Cutthroat Island alternated between boring me and thrilling me. While entertaining, the plot and characters are overshadowed by the breathtaking scenery and the stunts that will make you say “How did they do that?”
The film tells the story of lady pirate Morgan Adams, played by Geena Davis. She spends the film racing to piece together a map to Cutthroat Island before her uncle Dog Adams – played to perfection by a wonderful Frank Langella – beats her to the treasure buried there. Matthew Modine plays the requisite love interest and petty thief who Davis takes on-board to help her decipher the map. Tavern brawls and barrels of gunpowder abound as Davis and Modine attract danger and explosions like buried treasure attracts pirates.
Unfortunately, the plot began to drag and I never really became involved with the characters. Davis’ dialogue was incredibly forced, and she appeared painfully uncomfortable as a tough-girl. Modine was good as comic relief and, thankfully, he never tried to over-step his bounds. He stayed securely comical when he could have tried to emulate Rambo. As mentioned before, Langella was masterful. Dog Adams oozed evil from every pore and this character was the only one I really cared about. Langella lent credibility to every scene he was in.
There’s no doubt, Cutthroat Island is a beautiful film. The scenery is stunning and the director takes advantage of it with swooping camera pans and original angles.
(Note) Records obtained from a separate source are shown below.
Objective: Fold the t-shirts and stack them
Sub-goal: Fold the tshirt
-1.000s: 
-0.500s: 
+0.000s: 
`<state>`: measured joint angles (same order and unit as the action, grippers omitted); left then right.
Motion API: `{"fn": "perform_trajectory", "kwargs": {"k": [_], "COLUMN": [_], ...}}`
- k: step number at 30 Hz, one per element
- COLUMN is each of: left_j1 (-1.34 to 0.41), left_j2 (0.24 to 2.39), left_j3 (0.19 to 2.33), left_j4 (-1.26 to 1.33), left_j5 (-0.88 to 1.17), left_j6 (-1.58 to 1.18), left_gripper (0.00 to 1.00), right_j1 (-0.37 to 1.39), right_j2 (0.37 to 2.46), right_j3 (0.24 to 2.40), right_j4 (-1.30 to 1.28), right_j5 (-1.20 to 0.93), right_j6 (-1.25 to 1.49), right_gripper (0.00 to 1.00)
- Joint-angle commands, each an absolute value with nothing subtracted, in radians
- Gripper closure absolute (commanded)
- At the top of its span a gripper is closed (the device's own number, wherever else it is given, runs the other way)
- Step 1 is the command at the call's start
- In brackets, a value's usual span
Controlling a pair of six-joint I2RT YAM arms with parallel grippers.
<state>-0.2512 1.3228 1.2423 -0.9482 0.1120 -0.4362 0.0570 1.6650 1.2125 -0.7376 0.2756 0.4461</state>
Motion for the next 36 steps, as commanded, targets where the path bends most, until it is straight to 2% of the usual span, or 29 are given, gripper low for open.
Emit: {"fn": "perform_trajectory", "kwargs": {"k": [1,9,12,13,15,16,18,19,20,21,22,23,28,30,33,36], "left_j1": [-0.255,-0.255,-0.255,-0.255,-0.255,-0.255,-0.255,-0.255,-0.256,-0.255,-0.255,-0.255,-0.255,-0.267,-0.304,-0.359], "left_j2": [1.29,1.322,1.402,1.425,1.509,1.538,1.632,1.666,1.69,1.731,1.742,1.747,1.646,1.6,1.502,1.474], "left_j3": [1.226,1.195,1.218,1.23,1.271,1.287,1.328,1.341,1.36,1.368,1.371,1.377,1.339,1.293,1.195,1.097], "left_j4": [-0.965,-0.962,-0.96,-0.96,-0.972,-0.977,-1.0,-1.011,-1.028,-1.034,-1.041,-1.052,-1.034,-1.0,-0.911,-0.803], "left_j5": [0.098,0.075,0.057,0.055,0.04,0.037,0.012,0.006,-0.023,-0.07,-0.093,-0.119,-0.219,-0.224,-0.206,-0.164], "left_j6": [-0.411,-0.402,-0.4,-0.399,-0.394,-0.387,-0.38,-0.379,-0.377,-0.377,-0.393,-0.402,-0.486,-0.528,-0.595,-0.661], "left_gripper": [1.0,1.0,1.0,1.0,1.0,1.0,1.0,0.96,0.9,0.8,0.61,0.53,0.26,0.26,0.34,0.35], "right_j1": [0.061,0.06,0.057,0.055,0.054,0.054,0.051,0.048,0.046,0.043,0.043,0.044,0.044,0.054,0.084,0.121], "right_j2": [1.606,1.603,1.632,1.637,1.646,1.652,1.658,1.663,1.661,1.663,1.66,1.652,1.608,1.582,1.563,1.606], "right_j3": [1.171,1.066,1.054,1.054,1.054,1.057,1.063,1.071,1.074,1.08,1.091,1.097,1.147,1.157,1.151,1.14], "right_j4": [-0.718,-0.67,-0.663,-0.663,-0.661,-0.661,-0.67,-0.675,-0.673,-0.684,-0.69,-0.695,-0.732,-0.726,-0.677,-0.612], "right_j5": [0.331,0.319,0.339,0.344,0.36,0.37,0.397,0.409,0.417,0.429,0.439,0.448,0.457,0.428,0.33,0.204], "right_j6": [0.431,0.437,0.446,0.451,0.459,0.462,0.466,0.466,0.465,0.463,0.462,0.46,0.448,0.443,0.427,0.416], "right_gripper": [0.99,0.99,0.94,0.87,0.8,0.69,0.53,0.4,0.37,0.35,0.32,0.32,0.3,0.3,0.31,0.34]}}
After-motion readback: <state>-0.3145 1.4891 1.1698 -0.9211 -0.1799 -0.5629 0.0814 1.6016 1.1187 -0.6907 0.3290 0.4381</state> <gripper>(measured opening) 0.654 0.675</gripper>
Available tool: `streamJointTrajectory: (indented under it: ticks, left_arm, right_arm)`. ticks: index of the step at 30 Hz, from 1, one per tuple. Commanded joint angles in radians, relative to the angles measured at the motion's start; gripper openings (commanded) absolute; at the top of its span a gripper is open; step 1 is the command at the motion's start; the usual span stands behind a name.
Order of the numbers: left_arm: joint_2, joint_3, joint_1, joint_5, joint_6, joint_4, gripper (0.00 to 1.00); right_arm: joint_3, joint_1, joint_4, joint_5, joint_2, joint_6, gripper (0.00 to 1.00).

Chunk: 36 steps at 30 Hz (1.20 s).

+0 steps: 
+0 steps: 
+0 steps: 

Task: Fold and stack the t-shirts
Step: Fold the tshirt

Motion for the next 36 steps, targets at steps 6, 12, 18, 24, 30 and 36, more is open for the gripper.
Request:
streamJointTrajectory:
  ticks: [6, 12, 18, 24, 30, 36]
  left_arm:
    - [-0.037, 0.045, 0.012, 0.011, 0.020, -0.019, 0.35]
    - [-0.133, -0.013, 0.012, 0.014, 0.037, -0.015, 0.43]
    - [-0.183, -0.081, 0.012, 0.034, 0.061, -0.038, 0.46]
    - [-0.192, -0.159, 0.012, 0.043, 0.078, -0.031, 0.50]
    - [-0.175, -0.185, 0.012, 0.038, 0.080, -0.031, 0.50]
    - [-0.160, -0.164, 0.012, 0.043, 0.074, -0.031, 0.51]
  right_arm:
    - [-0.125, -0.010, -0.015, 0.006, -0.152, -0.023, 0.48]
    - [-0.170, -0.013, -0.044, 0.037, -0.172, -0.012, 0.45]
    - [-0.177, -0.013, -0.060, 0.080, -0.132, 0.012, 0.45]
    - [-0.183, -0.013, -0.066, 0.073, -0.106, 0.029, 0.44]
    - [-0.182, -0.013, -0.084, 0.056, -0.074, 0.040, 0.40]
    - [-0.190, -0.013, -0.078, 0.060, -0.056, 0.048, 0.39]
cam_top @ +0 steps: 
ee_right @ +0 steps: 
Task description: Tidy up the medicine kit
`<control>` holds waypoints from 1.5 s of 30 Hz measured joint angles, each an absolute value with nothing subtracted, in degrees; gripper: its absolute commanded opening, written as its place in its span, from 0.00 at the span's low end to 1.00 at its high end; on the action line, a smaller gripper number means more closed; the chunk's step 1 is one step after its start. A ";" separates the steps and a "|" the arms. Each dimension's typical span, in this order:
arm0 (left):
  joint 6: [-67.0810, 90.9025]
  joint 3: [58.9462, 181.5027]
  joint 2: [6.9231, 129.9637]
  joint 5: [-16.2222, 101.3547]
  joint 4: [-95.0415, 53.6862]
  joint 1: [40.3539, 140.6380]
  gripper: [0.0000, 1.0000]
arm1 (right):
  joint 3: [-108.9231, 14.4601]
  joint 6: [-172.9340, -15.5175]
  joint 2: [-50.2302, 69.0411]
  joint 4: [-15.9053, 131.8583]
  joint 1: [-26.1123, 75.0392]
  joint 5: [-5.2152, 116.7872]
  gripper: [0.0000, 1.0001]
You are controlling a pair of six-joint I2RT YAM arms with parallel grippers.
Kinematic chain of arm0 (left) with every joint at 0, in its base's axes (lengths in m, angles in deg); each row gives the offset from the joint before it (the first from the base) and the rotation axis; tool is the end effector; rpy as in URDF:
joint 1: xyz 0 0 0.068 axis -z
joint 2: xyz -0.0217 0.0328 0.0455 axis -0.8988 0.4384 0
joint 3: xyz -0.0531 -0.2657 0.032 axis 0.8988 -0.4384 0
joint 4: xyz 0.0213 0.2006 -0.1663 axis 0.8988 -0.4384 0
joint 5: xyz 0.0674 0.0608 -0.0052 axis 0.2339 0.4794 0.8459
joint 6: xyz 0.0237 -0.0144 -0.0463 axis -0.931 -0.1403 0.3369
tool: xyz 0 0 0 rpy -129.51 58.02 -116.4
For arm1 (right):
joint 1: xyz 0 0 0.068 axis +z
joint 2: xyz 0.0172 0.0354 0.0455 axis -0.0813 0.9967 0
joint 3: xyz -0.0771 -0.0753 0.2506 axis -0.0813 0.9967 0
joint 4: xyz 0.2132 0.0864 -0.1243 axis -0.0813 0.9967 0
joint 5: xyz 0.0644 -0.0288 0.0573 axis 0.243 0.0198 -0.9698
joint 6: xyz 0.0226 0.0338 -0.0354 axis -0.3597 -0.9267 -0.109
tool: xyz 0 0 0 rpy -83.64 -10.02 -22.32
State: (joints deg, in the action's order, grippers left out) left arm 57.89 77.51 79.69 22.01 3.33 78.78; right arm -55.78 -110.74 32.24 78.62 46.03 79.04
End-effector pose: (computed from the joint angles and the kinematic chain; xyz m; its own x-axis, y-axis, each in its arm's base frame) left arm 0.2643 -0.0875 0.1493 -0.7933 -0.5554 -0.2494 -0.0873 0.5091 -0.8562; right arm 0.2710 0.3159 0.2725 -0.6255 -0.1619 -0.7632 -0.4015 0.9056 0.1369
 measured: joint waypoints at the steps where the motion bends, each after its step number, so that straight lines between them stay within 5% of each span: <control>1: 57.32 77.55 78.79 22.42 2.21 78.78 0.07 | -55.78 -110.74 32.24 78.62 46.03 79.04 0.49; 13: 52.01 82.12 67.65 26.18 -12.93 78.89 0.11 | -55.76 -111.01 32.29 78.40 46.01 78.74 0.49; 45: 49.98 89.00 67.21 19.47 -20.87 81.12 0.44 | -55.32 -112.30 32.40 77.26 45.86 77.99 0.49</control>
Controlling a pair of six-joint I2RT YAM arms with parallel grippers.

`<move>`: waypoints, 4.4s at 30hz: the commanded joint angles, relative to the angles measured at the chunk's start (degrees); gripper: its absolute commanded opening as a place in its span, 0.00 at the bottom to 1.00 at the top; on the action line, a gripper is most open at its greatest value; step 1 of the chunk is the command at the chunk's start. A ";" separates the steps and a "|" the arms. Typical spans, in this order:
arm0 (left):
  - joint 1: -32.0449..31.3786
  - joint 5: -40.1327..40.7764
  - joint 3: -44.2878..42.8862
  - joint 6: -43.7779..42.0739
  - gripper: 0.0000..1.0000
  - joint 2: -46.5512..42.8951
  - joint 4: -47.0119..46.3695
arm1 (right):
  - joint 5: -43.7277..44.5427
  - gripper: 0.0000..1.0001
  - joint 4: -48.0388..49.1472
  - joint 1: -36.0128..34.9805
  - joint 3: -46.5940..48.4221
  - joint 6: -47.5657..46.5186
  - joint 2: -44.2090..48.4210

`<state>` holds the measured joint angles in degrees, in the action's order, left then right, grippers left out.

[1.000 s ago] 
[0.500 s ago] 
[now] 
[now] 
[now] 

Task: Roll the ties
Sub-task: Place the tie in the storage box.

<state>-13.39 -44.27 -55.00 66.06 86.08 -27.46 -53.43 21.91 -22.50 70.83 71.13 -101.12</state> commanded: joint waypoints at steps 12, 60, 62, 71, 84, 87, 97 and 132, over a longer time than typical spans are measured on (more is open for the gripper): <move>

You can almost smell the money spent to make this film. Some of the stunts will leave you breathless, and there were more than a few that I’m still trying to figure out. With predictable regularity, every 20 minutes or so there’s a scene designed to gross the audience out – it’s amazing how many things you can do with rotting flesh. Most all the deficiencies in the film, however, are made up for in the climatic battle at sea, which is one of the better action sequences in recent memory.
I spent Cutthroat Island waiting for something to happen that would suck me in and make me care. I was still waiting when the film ended. Fortunately, Cutthroat Island redeems itself in the last 30 minutes…just barely.